L’arpa come speciale e inconsueto corridoio linguistico attraverso il quale trovano espressione le musiche dei continenti, che inventano strumenti a corda coi quali ancora oggi si possono rappresentare sia le tradizioni sia l’estetica contemporanea. Ecco le coordinate del “Festival dell’arpa” di Viggiano (PZ), evento che rientra nel più ampio cartellone “Viggiano in musica” a cura dell’assessorato comunale al Turismo e allo Spettacolo che proporrà anche incontri jazz, recital di cabaret e curiose serate culinarie.

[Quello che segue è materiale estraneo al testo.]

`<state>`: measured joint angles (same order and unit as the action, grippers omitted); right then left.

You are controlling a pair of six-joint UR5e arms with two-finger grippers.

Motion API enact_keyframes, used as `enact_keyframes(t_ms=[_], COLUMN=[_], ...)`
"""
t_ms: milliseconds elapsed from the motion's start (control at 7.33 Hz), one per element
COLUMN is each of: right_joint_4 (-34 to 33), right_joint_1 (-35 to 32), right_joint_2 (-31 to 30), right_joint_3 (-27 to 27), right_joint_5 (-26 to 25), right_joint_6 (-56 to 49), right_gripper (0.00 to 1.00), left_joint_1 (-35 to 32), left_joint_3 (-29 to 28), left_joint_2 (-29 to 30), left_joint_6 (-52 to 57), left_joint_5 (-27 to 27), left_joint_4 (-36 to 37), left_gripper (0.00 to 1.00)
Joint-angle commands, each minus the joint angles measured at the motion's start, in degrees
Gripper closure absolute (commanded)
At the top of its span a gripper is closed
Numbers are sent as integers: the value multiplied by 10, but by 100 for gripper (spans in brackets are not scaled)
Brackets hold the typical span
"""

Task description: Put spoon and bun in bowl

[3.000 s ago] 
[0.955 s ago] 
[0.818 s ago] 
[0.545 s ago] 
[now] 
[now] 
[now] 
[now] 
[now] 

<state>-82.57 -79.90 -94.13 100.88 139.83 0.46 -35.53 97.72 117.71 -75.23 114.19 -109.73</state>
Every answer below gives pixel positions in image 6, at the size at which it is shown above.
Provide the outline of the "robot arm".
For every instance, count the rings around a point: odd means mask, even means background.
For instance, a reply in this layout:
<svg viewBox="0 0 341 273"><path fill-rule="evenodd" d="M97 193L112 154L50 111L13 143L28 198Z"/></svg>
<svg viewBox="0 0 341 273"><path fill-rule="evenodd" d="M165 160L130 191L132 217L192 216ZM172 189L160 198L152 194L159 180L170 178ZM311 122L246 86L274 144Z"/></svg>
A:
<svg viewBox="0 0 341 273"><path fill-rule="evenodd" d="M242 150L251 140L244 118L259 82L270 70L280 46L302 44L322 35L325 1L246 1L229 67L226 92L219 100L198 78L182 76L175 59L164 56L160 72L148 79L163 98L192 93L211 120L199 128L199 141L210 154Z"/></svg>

La terza edizione della manifestazione che si tiene a oltre 1000 metri di altezza, però, ha strutturato un cast multietnico per presentare al pubblico ritmi/riti di valore secolare: Mitsoura, Egschiglen, Amine & Hamza, The Shee, SoliDarjush, Thiarea e Roberta Pestalozza. Progetti artistici magari non televisivi, non pop, ma dall’innegabile fascino live, che resta l’elemento primitivo da tutelare quando si tratta di musica.
Cymbalon, arpe celtiche, qanoun, morin khuur e oud saranno le fonti dalle quali ogni sera nasceranno esecuzioni polifoniche, racconti gaelici, tradizionali zingari (lovári, romungo, gulvári, collár), storie arabe e canti khoomii. Ma le note emesse da ogni forma di arpa echeggeranno nella cittadina potentina a 1727 metri sul livello del mare per l’intera giornata. Dal mattino inizieranno gli stage con giovani arpisti; dalle 19 gli aperitivi sulle terrazze che affacciano sull’Alta Val d’Agri (che in età preistorica era un lago) e dalle 23 tutti al “Mandorleto” con la sezione Harp Club, dove il dj tedesco SoliDarjush selezionerà tracce incentrate sul suono delle corde, creando atmosfere di world music, roots, global groove e tribal dance.